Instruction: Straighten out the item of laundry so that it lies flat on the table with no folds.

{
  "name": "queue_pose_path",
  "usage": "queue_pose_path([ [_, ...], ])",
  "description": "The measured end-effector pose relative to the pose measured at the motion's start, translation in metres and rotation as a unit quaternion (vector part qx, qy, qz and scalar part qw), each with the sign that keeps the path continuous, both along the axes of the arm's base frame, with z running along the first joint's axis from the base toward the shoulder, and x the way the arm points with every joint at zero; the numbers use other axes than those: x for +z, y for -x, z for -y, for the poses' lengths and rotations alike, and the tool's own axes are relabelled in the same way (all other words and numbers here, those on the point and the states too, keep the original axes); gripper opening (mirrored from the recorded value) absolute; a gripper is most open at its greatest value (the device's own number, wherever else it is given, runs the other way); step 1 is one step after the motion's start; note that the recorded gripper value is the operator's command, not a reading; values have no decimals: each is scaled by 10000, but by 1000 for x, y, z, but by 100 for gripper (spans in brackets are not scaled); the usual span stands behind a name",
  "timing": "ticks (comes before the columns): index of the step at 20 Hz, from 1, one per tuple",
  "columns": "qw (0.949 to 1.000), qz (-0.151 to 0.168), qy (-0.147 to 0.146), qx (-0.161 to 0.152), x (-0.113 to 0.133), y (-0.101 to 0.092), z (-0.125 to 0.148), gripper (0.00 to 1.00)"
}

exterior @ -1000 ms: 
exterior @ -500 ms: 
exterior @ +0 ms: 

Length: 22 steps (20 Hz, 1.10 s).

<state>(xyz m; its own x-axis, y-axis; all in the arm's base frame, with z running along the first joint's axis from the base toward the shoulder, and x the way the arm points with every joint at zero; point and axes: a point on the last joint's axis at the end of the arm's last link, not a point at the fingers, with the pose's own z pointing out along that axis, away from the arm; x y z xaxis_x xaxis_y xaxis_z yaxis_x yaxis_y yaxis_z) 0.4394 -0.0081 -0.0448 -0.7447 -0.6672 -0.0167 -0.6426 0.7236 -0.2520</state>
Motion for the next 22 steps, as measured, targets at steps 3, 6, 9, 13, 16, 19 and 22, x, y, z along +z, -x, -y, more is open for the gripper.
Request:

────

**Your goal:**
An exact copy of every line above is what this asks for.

**Answer area:**
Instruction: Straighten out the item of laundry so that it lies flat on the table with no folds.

{
  "name": "queue_pose_path",
  "usage": "queue_pose_path([ [_, ...], ])",
  "description": "The measured end-effector pose relative to the pose measured at the motion's start, translation in metres and rotation as a unit quaternion (vector part qx, qy, qz and scalar part qw), each with the sign that keeps the path continuous, both along the axes of the arm's base frame, with z running along the first joint's axis from the base toward the shoulder, and x the way the arm points with every joint at zero; the numbers use other axes than those: x for +z, y for -x, z for -y, for the poses' lengths and rotations alike, and the tool's own axes are relabelled in the same way (all other words and numbers here, those on the point and the states too, keep the original axes); gripper opening (mirrored from the recorded value) absolute; a gripper is most open at its greatest value (the device's own number, wherever else it is given, runs the other way); step 1 is one step after the motion's start; note that the recorded gripper value is the operator's command, not a reading; values have no decimals: each is scaled by 10000, but by 1000 for x, y, z, but by 100 for gripper (spans in brackets are not scaled); the usual span stands behind a name",
  "timing": "ticks (comes before the columns): index of the step at 20 Hz, from 1, one per tuple",
  "columns": "qw (0.949 to 1.000), qz (-0.151 to 0.168), qy (-0.147 to 0.146), qx (-0.161 to 0.152), x (-0.113 to 0.133), y (-0.101 to 0.092), z (-0.125 to 0.148), gripper (0.00 to 1.00)"
}

exterior @ -1000 ms: 
exterior @ -500 ms: 
exterior @ +0 ms: 

Length: 22 steps (20 Hz, 1.10 s).

<state>(xyz m; its own x-axis, y-axis; all in the arm's base frame, with z running along the first joint's axis from the base toward the shoulder, and x the way the arm points with every joint at zero; point and axes: a point on the last joint's axis at the end of the arm's last link, not a point at the fingers, with the pose's own z pointing out along that axis, away from the arm; x y z xaxis_x xaxis_y xaxis_z yaxis_x yaxis_y yaxis_z) 0.4394 -0.0081 -0.0448 -0.7447 -0.6672 -0.0167 -0.6426 0.7236 -0.2520</state>
Motion for the next 22 steps, as measured, targets at steps 3, 6, 9, 13, 16, 19 and 22, x, y, z along +z, -x, -y, more is open for the gripper.
Request:

Nothing else is needed to complete this exercise.